Sind Enkelkinder da, können neue Probleme entstehen: Häufig habe die Grossmutter mütterlicherseits ein engeres Verhältnis zu ihren Enkelkindern und übe oft mehr Einfluss auf das Paar aus.
Als Johanna Schäfer und ihr Mann ihr gemeinsames Kind bekamen, wuchs die Eifersucht der Schwiegermutter auf Johannas Eltern – so erzählt es Johanna Schäfer.
Die Eifersucht der Schwiegermutter
Als die Wehen einsetzten, brachten sie die Tochter aus der ersten Ehe ihres Manns nicht zur leiblichen Grossmutter Erika Hess, sondern zu Johannas Eltern. Der Grund: «Sie wohnen nur ein paar Strassen entfernt, das war einfach praktischer, ausserdem haben sie ein gutes Verhältnis zu dem Kind», sagt Johanna Schäfer. Die Schwiegermutter war darüber, gelinde gesagt, nicht erfreut. «Sie machte uns eine riesige Szene, sagte, ihre Enkelin müsse zu ihr kommen, nur bei ihr fühle sich das Kind wirklich sicher und geborgen», erzählt Johanna Schäfer.
Trotz der Eifersucht habe sich das Verhältnis zwischen ihr und ihrer Schwiegermutter mittlerweile verbessert, erzählt Johanna Schäfer. Auch die Forschung sagt: Geduld zahlt sich aus. Der Therapeut Woolley bestätigt, dass die meisten Beziehungen zwischen Schwiegertöchtern und -müttern mit der Zeit besser werden.

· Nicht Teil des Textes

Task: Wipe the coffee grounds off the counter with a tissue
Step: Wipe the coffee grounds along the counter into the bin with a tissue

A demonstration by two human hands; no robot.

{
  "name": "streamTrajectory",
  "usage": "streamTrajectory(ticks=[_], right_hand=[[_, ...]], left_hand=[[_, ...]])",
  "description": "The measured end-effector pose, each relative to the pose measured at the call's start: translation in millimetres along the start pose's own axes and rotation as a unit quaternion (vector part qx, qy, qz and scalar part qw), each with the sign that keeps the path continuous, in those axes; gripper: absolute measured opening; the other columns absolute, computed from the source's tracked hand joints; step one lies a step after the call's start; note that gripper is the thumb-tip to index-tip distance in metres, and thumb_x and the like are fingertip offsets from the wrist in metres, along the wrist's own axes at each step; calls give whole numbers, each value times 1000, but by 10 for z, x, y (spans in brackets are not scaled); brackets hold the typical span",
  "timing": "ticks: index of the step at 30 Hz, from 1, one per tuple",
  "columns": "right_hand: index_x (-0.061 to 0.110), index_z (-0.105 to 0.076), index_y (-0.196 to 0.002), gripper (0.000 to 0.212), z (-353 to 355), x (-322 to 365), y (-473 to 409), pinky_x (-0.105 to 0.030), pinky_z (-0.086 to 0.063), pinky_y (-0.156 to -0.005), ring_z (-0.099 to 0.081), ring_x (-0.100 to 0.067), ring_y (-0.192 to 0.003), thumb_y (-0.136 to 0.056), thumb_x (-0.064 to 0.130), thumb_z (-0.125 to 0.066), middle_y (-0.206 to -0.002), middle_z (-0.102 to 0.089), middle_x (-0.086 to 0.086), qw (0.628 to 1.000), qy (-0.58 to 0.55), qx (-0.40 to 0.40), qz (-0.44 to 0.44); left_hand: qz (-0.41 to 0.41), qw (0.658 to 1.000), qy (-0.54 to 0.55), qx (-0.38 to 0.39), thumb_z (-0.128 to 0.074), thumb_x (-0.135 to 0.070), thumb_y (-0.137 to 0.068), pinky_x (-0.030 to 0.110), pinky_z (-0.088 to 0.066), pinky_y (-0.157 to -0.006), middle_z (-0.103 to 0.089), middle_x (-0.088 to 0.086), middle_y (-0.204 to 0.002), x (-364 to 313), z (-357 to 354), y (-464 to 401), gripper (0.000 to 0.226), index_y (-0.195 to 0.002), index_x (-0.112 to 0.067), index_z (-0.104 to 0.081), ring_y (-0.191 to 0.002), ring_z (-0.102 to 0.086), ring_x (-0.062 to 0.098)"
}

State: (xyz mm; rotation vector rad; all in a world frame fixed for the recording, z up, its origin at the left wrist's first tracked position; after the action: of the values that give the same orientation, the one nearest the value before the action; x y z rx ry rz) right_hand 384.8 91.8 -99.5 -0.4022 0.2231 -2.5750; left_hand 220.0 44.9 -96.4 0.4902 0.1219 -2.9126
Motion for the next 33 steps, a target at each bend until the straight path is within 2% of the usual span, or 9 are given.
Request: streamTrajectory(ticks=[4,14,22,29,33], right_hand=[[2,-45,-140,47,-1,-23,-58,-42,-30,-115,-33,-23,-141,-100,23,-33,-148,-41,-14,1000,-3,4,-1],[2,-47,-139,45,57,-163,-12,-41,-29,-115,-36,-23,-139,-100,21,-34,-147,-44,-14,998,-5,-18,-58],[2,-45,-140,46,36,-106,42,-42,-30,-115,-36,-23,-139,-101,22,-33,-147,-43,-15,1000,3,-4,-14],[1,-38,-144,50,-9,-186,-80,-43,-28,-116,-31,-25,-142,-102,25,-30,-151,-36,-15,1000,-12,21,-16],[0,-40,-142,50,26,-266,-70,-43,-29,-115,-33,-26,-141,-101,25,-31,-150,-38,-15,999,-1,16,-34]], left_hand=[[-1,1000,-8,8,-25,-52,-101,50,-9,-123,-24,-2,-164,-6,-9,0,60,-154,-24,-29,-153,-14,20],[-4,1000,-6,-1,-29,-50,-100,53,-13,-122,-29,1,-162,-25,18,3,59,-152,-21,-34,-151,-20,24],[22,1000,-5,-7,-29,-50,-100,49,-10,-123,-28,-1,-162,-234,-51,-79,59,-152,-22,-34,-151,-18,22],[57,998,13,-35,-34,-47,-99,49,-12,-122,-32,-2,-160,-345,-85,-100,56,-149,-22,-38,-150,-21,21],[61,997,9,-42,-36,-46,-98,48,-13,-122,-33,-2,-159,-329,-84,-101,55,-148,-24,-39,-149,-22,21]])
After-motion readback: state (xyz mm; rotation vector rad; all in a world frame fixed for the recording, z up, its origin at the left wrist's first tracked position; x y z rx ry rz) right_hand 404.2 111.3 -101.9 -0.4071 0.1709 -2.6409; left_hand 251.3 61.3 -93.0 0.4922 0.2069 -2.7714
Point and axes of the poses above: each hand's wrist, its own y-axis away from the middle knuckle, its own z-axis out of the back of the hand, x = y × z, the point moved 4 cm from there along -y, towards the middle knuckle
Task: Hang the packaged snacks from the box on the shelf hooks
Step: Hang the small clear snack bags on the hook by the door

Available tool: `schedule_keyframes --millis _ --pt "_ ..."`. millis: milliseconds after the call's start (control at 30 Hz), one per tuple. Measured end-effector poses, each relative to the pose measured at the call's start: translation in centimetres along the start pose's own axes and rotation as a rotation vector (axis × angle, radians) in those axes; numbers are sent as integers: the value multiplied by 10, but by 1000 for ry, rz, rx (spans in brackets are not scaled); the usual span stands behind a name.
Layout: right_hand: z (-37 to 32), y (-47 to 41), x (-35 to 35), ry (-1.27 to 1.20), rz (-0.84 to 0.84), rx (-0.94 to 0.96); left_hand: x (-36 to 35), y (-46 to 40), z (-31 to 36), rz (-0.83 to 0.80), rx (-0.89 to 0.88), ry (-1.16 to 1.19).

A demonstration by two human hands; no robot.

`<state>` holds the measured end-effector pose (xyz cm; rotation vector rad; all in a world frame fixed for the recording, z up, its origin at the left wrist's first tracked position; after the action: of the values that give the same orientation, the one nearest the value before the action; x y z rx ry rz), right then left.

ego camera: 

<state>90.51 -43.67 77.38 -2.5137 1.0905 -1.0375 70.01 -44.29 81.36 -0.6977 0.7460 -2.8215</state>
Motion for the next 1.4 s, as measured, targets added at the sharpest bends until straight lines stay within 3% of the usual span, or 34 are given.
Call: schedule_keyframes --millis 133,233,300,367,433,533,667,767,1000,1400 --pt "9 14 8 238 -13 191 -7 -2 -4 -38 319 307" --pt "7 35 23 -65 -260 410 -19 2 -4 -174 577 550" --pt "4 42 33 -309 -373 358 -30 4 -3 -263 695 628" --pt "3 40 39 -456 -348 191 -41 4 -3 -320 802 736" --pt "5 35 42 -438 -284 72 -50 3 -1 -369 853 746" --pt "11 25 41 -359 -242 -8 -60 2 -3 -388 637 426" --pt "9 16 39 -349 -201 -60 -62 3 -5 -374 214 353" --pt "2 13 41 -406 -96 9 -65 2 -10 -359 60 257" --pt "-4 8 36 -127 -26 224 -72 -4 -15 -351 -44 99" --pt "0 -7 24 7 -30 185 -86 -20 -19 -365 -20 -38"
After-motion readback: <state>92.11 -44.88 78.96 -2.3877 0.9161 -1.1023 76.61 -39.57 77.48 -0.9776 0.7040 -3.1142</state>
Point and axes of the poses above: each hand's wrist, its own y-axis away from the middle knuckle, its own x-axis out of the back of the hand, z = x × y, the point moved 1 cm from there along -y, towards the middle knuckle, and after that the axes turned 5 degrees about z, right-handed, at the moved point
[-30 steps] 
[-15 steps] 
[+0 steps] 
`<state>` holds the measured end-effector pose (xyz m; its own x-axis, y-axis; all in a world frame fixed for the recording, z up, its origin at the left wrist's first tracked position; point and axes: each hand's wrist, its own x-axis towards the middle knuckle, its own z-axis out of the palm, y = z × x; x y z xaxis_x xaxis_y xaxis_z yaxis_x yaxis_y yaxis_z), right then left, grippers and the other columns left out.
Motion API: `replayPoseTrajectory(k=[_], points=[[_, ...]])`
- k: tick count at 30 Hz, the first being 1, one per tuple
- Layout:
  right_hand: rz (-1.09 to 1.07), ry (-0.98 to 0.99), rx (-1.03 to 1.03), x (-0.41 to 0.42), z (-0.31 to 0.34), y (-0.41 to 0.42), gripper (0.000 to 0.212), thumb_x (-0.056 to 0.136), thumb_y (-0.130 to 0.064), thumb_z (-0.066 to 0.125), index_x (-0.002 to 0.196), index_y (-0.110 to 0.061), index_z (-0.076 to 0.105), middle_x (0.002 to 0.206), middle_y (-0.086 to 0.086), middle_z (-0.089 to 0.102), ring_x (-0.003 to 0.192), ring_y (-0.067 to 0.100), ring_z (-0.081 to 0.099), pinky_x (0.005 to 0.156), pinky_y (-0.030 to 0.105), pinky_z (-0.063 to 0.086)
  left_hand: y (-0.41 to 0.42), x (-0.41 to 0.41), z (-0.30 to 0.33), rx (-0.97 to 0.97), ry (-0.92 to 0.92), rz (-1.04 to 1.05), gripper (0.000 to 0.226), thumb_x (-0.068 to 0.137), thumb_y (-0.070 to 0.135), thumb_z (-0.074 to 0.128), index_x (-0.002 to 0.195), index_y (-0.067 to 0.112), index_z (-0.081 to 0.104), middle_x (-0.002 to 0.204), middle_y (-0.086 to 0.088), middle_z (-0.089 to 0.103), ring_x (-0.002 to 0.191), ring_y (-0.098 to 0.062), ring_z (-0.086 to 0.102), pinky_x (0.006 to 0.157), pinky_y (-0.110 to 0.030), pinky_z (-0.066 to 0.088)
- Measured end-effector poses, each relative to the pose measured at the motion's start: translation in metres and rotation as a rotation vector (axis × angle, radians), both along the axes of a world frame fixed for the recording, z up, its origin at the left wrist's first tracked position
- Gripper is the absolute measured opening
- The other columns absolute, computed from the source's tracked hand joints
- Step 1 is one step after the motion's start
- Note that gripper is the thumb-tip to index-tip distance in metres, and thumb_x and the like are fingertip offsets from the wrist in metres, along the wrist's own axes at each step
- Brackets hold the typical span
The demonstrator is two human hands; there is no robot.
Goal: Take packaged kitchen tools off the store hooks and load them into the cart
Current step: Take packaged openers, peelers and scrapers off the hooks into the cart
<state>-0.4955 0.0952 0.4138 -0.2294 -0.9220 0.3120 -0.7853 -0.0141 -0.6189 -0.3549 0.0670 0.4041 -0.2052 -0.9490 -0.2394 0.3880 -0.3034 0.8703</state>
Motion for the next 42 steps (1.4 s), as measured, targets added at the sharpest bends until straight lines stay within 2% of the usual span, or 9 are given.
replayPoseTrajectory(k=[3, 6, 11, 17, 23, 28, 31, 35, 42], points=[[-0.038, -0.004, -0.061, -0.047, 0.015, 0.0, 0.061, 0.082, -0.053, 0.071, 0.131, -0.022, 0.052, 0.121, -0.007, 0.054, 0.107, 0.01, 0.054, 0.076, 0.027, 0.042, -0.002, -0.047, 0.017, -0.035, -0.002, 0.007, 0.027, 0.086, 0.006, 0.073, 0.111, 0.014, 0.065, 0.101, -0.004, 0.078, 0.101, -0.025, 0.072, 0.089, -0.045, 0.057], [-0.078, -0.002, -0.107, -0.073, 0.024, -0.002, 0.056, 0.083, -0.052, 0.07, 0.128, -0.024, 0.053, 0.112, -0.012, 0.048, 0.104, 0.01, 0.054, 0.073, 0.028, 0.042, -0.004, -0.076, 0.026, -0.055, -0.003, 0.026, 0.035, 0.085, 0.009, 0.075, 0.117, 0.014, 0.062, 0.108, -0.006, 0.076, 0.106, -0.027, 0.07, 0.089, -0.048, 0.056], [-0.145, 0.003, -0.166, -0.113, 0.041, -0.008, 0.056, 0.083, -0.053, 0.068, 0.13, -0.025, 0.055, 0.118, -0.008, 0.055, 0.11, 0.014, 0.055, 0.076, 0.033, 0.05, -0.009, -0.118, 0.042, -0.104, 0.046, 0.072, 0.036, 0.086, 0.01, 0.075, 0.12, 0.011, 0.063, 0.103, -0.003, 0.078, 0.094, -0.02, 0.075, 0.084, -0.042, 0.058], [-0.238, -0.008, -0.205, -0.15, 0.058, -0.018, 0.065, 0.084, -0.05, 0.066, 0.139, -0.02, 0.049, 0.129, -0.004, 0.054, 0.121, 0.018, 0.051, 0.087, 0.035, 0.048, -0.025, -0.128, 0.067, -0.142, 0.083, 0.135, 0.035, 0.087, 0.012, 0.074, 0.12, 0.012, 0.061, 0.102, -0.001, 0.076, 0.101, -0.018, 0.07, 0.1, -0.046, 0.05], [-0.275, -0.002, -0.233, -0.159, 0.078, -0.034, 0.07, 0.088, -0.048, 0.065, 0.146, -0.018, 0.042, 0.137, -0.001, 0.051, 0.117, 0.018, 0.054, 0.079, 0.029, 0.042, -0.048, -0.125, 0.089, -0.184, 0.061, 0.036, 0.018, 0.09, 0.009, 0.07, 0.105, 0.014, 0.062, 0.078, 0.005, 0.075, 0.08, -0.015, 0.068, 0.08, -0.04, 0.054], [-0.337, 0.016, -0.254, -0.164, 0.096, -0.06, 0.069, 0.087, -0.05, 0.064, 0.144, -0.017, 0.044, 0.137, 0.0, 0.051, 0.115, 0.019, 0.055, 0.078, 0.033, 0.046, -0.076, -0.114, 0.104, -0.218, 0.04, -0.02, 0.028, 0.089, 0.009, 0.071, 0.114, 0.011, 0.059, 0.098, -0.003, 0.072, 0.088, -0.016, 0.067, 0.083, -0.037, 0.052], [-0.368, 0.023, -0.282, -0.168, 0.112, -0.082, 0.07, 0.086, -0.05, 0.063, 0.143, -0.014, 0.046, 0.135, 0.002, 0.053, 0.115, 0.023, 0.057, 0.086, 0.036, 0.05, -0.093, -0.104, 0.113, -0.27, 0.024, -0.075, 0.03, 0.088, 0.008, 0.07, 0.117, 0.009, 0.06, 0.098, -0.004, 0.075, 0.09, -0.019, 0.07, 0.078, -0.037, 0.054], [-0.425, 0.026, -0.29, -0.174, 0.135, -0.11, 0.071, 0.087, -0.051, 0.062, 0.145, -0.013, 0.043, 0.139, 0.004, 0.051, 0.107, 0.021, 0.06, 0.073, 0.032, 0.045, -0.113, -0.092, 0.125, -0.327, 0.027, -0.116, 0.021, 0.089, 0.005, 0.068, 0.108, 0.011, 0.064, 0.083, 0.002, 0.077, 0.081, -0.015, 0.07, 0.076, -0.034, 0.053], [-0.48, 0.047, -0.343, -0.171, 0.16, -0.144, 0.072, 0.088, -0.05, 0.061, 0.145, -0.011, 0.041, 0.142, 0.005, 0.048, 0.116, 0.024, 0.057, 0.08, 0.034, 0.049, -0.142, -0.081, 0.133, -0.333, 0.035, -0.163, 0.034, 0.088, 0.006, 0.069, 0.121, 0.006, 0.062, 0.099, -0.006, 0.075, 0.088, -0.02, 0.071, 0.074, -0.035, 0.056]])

Die Forscherin Kunkle betont, wie wichtig dafür die Rolle des Mannes zwischen den beiden Frauen ist. «Die Ehemänner können eine sehr hilfreiche Position einnehmen», sagt sie. Der Mann solle sich keinesfalls komplett aus der Beziehung heraushalten.
Christine Kunkle untersuchte, welche Auswirkungen es auf die Beziehung des Paares hat, wenn die Schwiegermutter ihre Schwiegertochter verärgert. Das Resultat: Es ist egal, ob Mann und Frau sich einig darüber sind, aus welchem Grund die Schwiegermutter ihre Schwiegertochter verärgert, ob sie das vermeintlich aus gutem oder bösem Willen tut. «Wichtiger ist, wie zufrieden die Schwiegertochter mit dem Gespräch ist, das sie mit ihrem Mann darüber führt», sagt Kunkle.
Was der Mann tun kann
Damit dieses Gespräch erfolgreich verläuft, hilft gemäss Kunkle das Gefühl, dass der Mann aufmerksam zuhört und Verständnis äussert. Das erlebt auch Johanna Schäfer: «Das Verhältnis von meinem Mann zu seiner Mutter ist in Ordnung, die beiden haben häufig Kontakt. Dennoch anerkennt er, wie schwierig seine Mutter ist, und hält im Ernstfall zu mir», sagt sie. Die Gewissheit, dass der Partner seiner Frau zuhört und zu ihr steht, kann sich dann, laut Christine Kunkle, auch positiv auf die weiteren Interaktionen zwischen den Frauen auswirken.
Denn Schwiegertochter und Schwiegermutter sind nicht allein in ihrer unfreiwilligen Beziehung. Sie sind Teil eines Familiensystems. Alle Beziehungen wirken sich aufeinander aus, ein jeder kann etwas zum Familienglück beitragen. Und so lässt sich die Familienlotterie doch ein bisschen beeinflussen.